• Instructions for the task:
Go over the data and keep only the lines that include "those".

Dataset Start Marker

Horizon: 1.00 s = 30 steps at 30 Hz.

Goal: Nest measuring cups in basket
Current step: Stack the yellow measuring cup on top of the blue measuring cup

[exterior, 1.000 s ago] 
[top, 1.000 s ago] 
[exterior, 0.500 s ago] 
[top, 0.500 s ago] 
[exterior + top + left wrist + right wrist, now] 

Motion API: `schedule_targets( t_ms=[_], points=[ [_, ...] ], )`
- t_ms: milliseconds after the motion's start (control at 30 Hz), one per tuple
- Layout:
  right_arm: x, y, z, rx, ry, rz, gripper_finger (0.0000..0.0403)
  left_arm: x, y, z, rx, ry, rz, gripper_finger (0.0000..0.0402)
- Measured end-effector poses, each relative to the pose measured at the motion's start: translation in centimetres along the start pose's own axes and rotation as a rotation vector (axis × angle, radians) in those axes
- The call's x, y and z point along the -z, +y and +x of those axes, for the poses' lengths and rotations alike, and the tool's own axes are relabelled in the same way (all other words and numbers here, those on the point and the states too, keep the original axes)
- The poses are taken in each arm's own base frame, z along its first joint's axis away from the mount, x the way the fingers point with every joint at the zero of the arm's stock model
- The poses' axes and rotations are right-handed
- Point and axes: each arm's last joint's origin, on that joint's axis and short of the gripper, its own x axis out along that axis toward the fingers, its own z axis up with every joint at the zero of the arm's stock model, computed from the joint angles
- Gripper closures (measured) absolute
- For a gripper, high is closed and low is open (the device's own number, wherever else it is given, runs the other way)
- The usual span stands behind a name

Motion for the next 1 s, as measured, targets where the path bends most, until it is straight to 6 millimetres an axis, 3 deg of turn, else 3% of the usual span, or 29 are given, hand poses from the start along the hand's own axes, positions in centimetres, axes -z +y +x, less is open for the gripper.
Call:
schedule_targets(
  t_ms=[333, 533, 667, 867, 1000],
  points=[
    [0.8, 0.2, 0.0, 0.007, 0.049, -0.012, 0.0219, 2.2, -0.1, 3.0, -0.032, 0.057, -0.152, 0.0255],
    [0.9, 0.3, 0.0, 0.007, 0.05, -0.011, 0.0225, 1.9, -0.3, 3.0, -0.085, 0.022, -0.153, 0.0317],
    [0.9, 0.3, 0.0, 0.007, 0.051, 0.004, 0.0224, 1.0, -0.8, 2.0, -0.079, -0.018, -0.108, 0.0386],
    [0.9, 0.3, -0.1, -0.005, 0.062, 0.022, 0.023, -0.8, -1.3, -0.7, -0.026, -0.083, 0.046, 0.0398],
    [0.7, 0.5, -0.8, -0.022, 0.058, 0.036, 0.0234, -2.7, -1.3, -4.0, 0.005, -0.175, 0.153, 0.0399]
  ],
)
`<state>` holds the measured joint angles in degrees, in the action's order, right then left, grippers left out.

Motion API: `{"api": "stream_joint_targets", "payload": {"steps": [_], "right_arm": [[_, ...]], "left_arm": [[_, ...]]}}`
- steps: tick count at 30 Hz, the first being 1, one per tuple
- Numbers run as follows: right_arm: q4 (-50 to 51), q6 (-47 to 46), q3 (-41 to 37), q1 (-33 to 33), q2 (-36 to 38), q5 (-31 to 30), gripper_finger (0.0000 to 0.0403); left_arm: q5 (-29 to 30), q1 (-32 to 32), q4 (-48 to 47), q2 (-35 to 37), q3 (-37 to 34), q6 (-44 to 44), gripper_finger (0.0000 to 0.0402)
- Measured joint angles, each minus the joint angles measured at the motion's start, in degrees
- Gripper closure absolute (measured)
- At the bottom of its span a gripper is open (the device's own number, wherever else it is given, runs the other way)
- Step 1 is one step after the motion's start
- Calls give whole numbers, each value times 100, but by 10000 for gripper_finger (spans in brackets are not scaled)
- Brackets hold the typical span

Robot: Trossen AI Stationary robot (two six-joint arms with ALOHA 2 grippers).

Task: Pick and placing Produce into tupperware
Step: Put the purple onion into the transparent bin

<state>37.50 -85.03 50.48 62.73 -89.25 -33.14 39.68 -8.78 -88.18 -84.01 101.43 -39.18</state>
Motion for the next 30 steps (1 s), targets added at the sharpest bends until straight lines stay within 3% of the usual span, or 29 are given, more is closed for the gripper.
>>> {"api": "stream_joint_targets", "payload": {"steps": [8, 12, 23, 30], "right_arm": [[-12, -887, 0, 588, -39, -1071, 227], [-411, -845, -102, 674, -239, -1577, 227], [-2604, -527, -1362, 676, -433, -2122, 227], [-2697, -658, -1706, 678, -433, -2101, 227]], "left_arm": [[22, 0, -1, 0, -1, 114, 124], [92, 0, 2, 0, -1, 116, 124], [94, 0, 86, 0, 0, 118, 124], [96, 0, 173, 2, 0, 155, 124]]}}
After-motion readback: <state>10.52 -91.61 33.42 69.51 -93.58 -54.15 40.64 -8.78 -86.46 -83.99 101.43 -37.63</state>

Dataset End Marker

• Finished task:
- Measured end-effector poses, each relative to the pose measured at the motion's start: translation in centimetres along the start pose's own axes and rotation as a rotation vector (axis × angle, radians) in those axes
- The call's x, y and z point along the -z, +y and +x of those axes, for the poses' lengths and rotations alike, and the tool's own axes are relabelled in the same way (all other words and numbers here, those on the point and the states too, keep the original axes)

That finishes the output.